YOUR OBJECTIVE
Word for word, retype each record shown below.

[Records from a data source]

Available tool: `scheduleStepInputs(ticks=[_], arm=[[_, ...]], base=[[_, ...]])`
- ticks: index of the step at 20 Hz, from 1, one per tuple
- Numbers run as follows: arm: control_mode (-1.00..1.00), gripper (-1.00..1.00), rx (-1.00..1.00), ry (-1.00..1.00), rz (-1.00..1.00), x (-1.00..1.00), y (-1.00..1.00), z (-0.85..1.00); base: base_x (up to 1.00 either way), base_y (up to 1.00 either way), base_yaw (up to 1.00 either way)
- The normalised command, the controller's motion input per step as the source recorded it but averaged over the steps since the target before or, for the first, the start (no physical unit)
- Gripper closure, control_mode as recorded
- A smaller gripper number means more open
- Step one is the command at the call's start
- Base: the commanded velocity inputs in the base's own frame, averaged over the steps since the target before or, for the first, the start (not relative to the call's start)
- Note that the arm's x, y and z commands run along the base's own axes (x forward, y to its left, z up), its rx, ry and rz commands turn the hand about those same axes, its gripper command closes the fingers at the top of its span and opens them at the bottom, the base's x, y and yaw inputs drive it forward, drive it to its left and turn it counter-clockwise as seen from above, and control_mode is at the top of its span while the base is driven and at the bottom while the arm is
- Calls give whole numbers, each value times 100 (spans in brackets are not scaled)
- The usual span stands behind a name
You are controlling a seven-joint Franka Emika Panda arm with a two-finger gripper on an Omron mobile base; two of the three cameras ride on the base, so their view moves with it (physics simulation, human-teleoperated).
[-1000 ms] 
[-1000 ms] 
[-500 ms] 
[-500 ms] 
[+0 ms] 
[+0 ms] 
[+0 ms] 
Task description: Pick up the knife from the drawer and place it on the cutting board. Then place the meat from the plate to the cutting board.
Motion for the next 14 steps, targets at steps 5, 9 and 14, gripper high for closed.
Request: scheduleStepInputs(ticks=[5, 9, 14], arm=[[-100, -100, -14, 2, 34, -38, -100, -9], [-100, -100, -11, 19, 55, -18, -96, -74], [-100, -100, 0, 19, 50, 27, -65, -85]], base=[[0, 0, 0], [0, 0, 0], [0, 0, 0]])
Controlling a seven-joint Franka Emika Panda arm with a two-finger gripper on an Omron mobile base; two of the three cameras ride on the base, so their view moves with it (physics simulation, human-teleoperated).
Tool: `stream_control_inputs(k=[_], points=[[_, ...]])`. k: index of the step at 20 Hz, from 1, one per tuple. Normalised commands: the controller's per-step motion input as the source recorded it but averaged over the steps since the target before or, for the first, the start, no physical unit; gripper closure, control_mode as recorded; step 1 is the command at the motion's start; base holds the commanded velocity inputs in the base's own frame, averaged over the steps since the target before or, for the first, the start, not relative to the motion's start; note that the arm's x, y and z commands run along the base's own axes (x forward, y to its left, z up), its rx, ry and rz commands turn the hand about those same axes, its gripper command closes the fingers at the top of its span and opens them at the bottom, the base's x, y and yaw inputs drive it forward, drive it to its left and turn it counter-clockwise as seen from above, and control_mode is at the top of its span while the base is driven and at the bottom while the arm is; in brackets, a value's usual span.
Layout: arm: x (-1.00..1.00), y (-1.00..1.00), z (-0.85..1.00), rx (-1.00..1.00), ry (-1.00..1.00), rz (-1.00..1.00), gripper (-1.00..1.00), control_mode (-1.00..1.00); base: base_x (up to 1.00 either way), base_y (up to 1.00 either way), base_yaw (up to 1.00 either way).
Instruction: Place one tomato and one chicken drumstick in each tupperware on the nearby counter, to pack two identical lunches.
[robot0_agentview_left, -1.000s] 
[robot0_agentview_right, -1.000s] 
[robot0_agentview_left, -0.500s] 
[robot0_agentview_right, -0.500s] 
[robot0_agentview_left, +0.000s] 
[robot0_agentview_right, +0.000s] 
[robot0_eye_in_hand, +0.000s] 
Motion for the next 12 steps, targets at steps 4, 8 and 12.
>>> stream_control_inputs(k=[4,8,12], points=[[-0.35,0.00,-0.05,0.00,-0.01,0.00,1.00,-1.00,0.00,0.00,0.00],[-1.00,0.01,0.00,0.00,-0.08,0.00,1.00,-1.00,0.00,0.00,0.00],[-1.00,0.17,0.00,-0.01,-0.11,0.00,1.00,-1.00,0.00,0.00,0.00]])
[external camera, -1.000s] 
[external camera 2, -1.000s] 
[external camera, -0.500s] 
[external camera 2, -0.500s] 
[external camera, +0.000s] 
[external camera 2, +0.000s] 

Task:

WRITTEN SOLUTION
Available tool: `scheduleStepInputs(ticks=[_], arm=[[_, ...]], base=[[_, ...]])`
- ticks: index of the step at 20 Hz, from 1, one per tuple
- Numbers run as follows: arm: control_mode (-1.00..1.00), gripper (-1.00..1.00), rx (-1.00..1.00), ry (-1.00..1.00), rz (-1.00..1.00), x (-1.00..1.00), y (-1.00..1.00), z (-0.85..1.00); base: base_x (up to 1.00 either way), base_y (up to 1.00 either way), base_yaw (up to 1.00 either way)
- The normalised command, the controller's motion input per step as the source recorded it but averaged over the steps since the target before or, for the first, the start (no physical unit)
- Gripper closure, control_mode as recorded
- A smaller gripper number means more open
- Step one is the command at the call's start
- Base: the commanded velocity inputs in the base's own frame, averaged over the steps since the target before or, for the first, the start (not relative to the call's start)
- Note that the arm's x, y and z commands run along the base's own axes (x forward, y to its left, z up), its rx, ry and rz commands turn the hand about those same axes, its gripper command closes the fingers at the top of its span and opens them at the bottom, the base's x, y and yaw inputs drive it forward, drive it to its left and turn it counter-clockwise as seen from above, and control_mode is at the top of its span while the base is driven and at the bottom while the arm is
- Calls give whole numbers, each value times 100 (spans in brackets are not scaled)
- The usual span stands behind a name
You are controlling a seven-joint Franka Emika Panda arm with a two-finger gripper on an Omron mobile base; two of the three cameras ride on the base, so their view moves with it (physics simulation, human-teleoperated).
[-1000 ms] 
[-1000 ms] 
[-500 ms] 
[-500 ms] 
[+0 ms] 
[+0 ms] 
[+0 ms] 
Task description: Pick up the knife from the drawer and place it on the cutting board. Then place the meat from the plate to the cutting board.
Motion for the next 14 steps, targets at steps 5, 9 and 14, gripper high for closed.
Request: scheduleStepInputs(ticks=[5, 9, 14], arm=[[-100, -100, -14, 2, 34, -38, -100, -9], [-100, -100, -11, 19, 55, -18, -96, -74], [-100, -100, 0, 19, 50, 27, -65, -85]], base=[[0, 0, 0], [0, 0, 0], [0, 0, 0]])
Controlling a seven-joint Franka Emika Panda arm with a two-finger gripper on an Omron mobile base; two of the three cameras ride on the base, so their view moves with it (physics simulation, human-teleoperated).
Tool: `stream_control_inputs(k=[_], points=[[_, ...]])`. k: index of the step at 20 Hz, from 1, one per tuple. Normalised commands: the controller's per-step motion input as the source recorded it but averaged over the steps since the target before or, for the first, the start, no physical unit; gripper closure, control_mode as recorded; step 1 is the command at the motion's start; base holds the commanded velocity inputs in the base's own frame, averaged over the steps since the target before or, for the first, the start, not relative to the motion's start; note that the arm's x, y and z commands run along the base's own axes (x forward, y to its left, z up), its rx, ry and rz commands turn the hand about those same axes, its gripper command closes the fingers at the top of its span and opens them at the bottom, the base's x, y and yaw inputs drive it forward, drive it to its left and turn it counter-clockwise as seen from above, and control_mode is at the top of its span while the base is driven and at the bottom while the arm is; in brackets, a value's usual span.
Layout: arm: x (-1.00..1.00), y (-1.00..1.00), z (-0.85..1.00), rx (-1.00..1.00), ry (-1.00..1.00), rz (-1.00..1.00), gripper (-1.00..1.00), control_mode (-1.00..1.00); base: base_x (up to 1.00 either way), base_y (up to 1.00 either way), base_yaw (up to 1.00 either way).
Instruction: Place one tomato and one chicken drumstick in each tupperware on the nearby counter, to pack two identical lunches.
[robot0_agentview_left, -1.000s] 
[robot0_agentview_right, -1.000s] 
[robot0_agentview_left, -0.500s] 
[robot0_agentview_right, -0.500s] 
[robot0_agentview_left, +0.000s] 
[robot0_agentview_right, +0.000s] 
[robot0_eye_in_hand, +0.000s] 
Motion for the next 12 steps, targets at steps 4, 8 and 12.
>>> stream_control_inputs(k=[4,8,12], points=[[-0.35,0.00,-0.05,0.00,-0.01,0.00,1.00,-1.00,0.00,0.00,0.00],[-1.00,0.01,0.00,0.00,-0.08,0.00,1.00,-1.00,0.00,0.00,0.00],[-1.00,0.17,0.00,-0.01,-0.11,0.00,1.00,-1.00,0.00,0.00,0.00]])
[external camera, -1.000s] 
[external camera 2, -1.000s] 
[external camera, -0.500s] 
[external camera 2, -0.500s] 
[external camera, +0.000s] 
[external camera 2, +0.000s] 

Task:

This is the complete output.